Read More: ‘Crazy Ex-Girlfriend,’ ‘iZombie‘ get Back-up Script Orders
If you’re not a fan of streaming musical videos, it’s possible that you won’t recognize a single actor in the Crazy Ex-Girlfriend pilot. This offers a sense of discovery and also the pleasure of seeing a CW pilot that wasn’t cast directly from a modeling portfolio (or from other CW shows), but it means you aren’t inclined to a benefit of the doubt based on prior roles. Santino Fontana plays Greg, the bartender obviously meant as the Noel to Josh’s Ben, but he’s introduced only as a perfunctory additional corner to a love triangle, not as an interesting person, and Fontana and Bloom have no immediate chemistry. Knowing that Fontana is a Tony-nominated Broadway veteran might let you know that when he gets to sing, it’ll be exciting, but he doesn’t get to sing in the pilot, and he’s not exciting. Rodriguez introduces Josh with only a vacant-eyed smile to recommend him, and even if he’s just the facilitator for this crazy choice Rebecca’s making, the character is so weak that the decision comes across as crazier than it necessarily should.
As Rebecca’s West Covina boss, Darryl, Pete Gardner is introduced in a hail of Native American and Jew jokes that again make you question our heroine’s decision even more than is ideal.

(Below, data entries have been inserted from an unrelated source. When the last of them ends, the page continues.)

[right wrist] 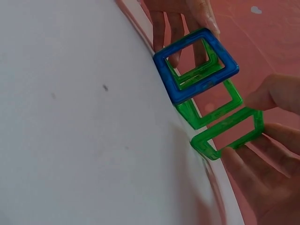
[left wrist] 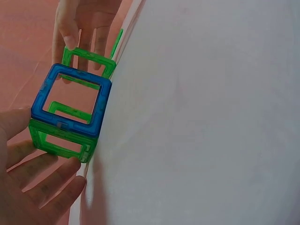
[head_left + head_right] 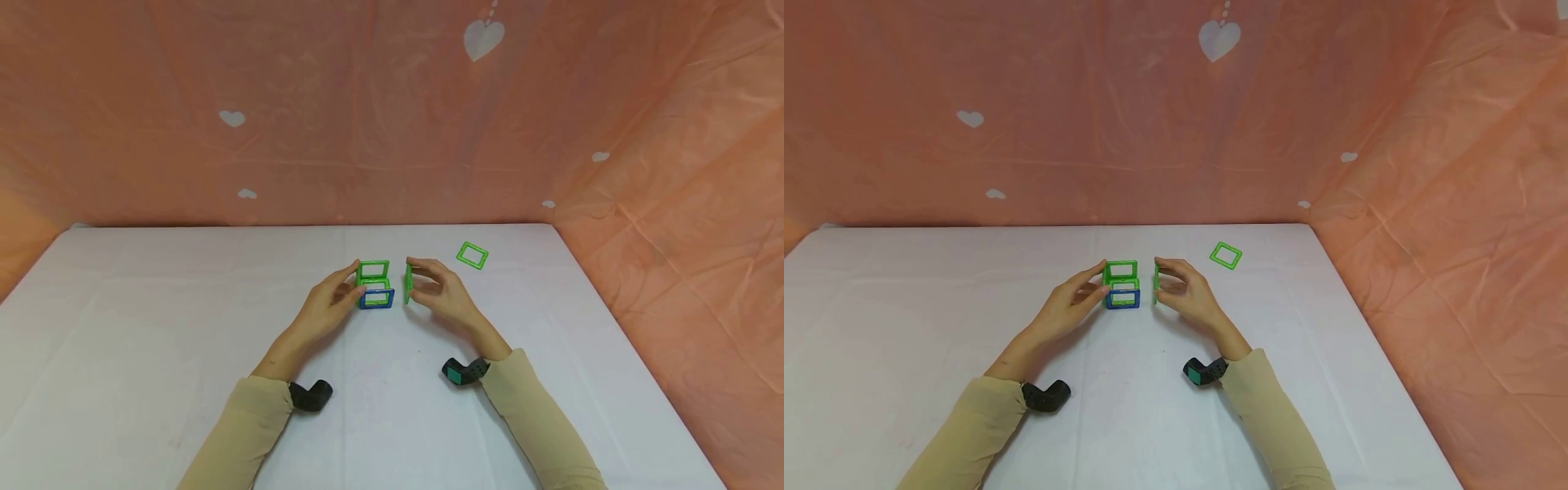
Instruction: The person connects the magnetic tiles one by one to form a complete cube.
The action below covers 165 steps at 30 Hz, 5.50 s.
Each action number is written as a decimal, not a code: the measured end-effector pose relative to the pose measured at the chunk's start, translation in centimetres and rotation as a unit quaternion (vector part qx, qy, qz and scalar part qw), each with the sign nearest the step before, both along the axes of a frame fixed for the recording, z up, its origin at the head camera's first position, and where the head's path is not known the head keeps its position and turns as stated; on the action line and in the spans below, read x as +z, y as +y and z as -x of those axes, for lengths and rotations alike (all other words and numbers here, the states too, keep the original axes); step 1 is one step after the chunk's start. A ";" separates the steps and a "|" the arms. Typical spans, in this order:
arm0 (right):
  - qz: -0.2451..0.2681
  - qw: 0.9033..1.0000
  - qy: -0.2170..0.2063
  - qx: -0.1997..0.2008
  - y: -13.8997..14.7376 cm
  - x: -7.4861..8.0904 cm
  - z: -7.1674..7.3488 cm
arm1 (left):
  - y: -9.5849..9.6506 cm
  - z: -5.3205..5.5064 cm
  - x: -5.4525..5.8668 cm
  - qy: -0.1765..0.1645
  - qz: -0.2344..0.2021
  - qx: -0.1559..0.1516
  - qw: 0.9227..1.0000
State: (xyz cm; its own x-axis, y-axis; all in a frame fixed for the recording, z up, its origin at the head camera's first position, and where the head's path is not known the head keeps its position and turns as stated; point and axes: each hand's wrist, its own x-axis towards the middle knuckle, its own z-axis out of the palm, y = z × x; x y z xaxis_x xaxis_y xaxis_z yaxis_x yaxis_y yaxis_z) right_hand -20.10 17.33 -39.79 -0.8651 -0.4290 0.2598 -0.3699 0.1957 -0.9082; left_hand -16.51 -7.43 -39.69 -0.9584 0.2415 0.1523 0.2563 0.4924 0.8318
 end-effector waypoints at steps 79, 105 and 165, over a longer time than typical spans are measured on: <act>-0.133 0.974 0.003 -0.184 4.0 2.1 2.2 | 0.1 -0.3 0.3 -0.022 0.015 -0.013 1.000; -0.276 0.938 -0.001 -0.208 8.0 0.9 4.6 | 0.2 -0.4 -0.1 -0.011 0.050 -0.028 0.998; -0.225 0.949 -0.003 -0.223 4.8 1.8 3.0 | 0.1 -0.5 0.1 -0.011 0.072 -0.025 0.997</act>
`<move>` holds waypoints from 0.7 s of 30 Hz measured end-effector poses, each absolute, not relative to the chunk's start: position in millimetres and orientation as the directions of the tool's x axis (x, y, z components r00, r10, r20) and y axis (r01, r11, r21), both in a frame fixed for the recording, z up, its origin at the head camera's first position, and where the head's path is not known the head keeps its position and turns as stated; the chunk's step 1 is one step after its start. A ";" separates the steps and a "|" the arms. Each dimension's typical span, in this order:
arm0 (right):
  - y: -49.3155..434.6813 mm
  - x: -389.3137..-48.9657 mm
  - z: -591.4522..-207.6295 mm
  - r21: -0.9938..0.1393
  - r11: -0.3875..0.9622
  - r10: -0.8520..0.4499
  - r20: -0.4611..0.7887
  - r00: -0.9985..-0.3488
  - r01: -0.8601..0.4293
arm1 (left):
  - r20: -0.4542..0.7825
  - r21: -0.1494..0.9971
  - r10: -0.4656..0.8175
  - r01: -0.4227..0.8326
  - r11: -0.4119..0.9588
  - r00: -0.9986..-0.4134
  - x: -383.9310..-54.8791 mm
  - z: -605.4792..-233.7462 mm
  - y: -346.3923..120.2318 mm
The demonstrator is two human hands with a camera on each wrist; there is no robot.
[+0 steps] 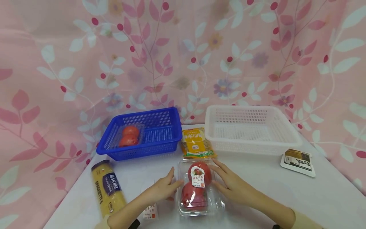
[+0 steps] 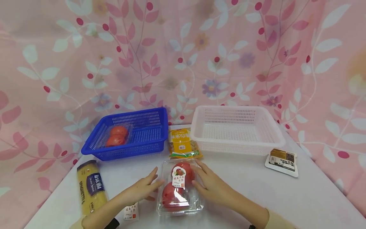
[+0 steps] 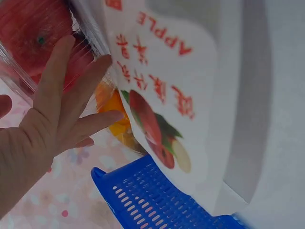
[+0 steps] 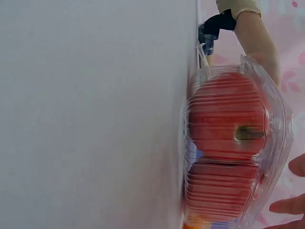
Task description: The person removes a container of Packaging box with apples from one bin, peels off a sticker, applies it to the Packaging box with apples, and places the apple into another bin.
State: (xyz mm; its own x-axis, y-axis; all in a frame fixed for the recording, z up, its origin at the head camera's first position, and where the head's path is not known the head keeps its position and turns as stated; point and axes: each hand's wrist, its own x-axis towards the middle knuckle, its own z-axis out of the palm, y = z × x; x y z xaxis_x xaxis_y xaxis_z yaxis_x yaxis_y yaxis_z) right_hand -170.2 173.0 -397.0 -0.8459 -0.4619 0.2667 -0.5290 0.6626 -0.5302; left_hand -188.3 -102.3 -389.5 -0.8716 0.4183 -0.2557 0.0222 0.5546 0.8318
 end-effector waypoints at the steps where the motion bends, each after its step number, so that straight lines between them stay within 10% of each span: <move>1: 173.0 -169.4 -397.5 -0.550 0.659 -0.454 0.253 -0.854 -0.513 | -0.251 0.850 0.423 0.011 0.527 -0.871 -188.4 -390.5 -101.9; 9: 169.7 -163.5 -406.4 -0.702 0.623 -0.445 0.045 -0.894 -0.346 | -0.181 0.863 0.450 0.078 0.498 -0.874 -175.7 -393.1 -92.8; 21: 164.4 -160.1 -403.8 -0.706 0.613 -0.426 0.085 -0.901 -0.356 | -0.135 0.879 0.482 0.120 0.461 -0.865 -168.2 -393.8 -81.8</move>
State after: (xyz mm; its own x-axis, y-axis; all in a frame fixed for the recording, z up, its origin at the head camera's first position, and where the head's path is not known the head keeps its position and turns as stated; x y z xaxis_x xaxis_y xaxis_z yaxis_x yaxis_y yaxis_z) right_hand -160.1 164.4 -403.8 -0.9006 -0.4262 0.0850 -0.3565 0.6125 -0.7055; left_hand -168.2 -81.8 -393.8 -0.8654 0.4824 -0.1352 0.1199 0.4614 0.8791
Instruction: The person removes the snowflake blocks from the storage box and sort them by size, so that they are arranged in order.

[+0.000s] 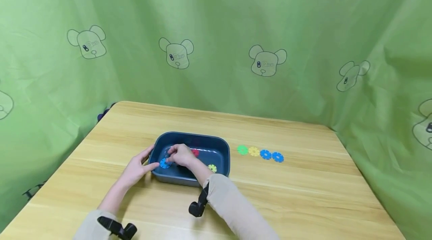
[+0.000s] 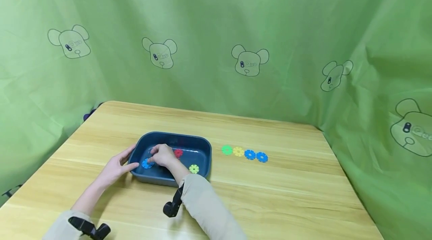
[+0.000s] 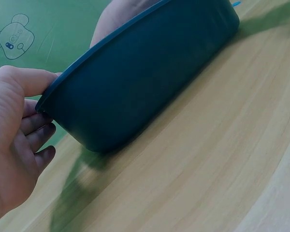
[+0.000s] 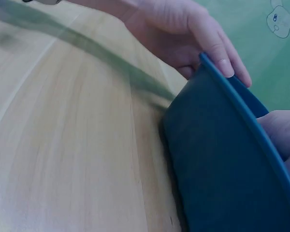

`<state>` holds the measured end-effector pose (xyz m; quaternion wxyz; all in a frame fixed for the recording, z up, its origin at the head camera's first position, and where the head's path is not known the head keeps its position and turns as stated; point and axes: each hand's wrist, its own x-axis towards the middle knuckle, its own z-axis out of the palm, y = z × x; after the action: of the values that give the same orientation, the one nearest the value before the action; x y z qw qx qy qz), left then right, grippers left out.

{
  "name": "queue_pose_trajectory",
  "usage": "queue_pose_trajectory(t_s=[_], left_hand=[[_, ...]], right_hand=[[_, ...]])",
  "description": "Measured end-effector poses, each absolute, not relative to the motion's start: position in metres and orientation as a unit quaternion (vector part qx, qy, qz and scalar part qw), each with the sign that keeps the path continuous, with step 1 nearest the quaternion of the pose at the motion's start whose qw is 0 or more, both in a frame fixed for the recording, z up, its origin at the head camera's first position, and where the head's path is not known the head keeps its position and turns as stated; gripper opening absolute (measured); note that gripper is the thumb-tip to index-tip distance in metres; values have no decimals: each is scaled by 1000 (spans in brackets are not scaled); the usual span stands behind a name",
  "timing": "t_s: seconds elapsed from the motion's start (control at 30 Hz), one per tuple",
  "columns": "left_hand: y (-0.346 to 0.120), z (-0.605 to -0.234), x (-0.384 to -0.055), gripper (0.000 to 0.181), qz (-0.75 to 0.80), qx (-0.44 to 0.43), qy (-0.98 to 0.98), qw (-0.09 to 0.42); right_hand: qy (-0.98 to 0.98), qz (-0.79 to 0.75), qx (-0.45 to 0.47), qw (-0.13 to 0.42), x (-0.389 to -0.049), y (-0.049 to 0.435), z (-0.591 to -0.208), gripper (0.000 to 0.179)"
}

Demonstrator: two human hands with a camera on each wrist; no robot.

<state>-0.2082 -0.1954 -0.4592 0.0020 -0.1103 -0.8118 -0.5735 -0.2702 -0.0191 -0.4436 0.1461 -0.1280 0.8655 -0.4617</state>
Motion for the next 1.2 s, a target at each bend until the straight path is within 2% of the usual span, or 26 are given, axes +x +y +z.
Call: queue_pose_trajectory(t_s=[0.77, 1.2], left_hand=[[-196, -458, -207, 67, -583, -103, -806, -3], [-195, -459, -208, 67, -577, -104, -810, 4]], right_hand=[[933, -259, -230, 98, -270, -24, -447, 30], [918, -302, -227, 122, -269, -21, -446, 32]])
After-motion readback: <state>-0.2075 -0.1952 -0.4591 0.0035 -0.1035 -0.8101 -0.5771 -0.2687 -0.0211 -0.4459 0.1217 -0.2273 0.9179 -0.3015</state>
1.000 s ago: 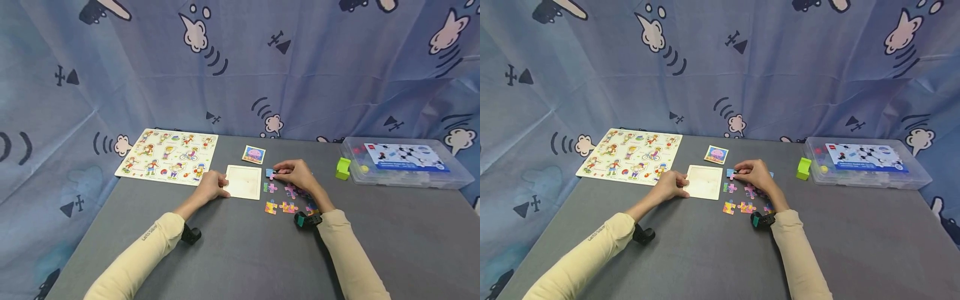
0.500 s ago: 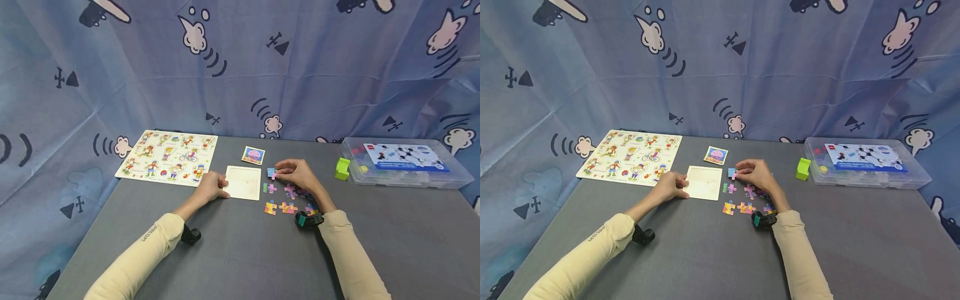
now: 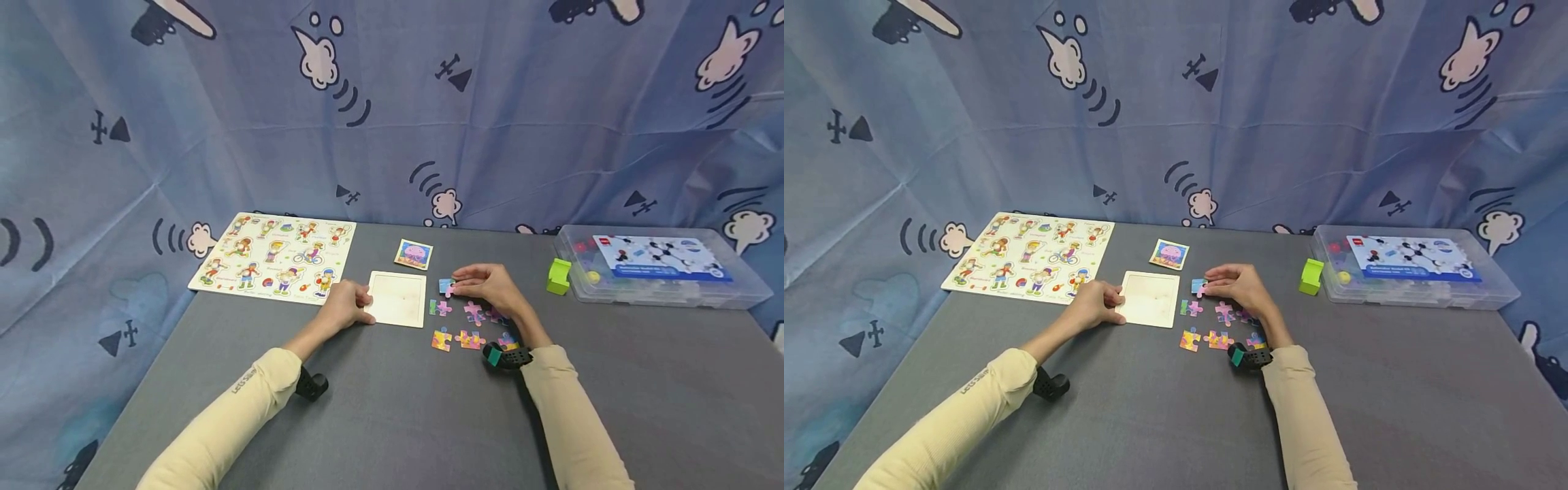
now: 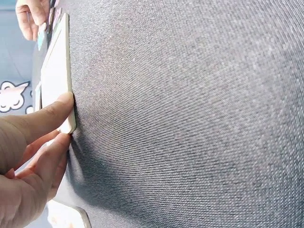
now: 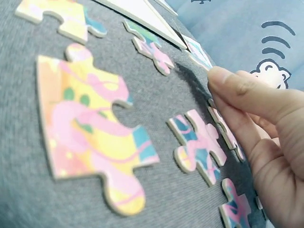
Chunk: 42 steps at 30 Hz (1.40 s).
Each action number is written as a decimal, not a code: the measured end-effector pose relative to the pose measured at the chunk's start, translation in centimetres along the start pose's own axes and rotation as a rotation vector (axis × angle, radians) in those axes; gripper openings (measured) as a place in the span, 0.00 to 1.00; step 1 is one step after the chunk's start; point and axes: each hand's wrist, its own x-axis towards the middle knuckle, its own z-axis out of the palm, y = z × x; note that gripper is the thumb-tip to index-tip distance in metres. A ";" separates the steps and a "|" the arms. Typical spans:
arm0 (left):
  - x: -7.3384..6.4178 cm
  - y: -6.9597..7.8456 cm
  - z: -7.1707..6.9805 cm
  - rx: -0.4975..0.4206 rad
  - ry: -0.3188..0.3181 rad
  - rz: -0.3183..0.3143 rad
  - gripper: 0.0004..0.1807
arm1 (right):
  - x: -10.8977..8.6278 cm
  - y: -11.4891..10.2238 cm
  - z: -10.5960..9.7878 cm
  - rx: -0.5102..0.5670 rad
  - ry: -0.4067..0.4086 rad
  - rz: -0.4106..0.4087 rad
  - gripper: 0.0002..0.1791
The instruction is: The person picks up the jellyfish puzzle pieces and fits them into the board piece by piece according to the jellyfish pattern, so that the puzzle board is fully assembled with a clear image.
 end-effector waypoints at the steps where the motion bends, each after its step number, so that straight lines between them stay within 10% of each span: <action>1: 0.0 0.0 0.0 -0.001 -0.001 -0.002 0.16 | 0.0 0.1 0.0 0.012 0.001 0.001 0.23; 42: 0.0 -0.1 0.3 0.017 0.013 0.004 0.14 | 2.1 -1.5 4.7 0.167 -0.026 -0.124 0.21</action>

Only Donna Lynne Champlin, as the paralegal who initially becomes Rebecca’s West Covina adversary, gets enough pilot shadings to be interesting, but she keeps making leaps of judgment that suggest crucial scenes are missing. Even Bloom is plagued by abrupt character transitions and shifts in performance tone between sketch-style broadness and attempted naturalism, but at least you can tell she knows the character she’s playing.
TV shows always need room to grow, which is especially true of the most ambitious pilots. In Jane the Virgin, The CW has given Crazy Ex-Girlfriend a compatible companion, but also a challenging side-by-side comparison. It may not have been a smash, but Jane had one of the smoothest and most consistent first seasons of any network show in years. I have high hopes for Crazy Ex-Girlfriend, but it’s not there yet.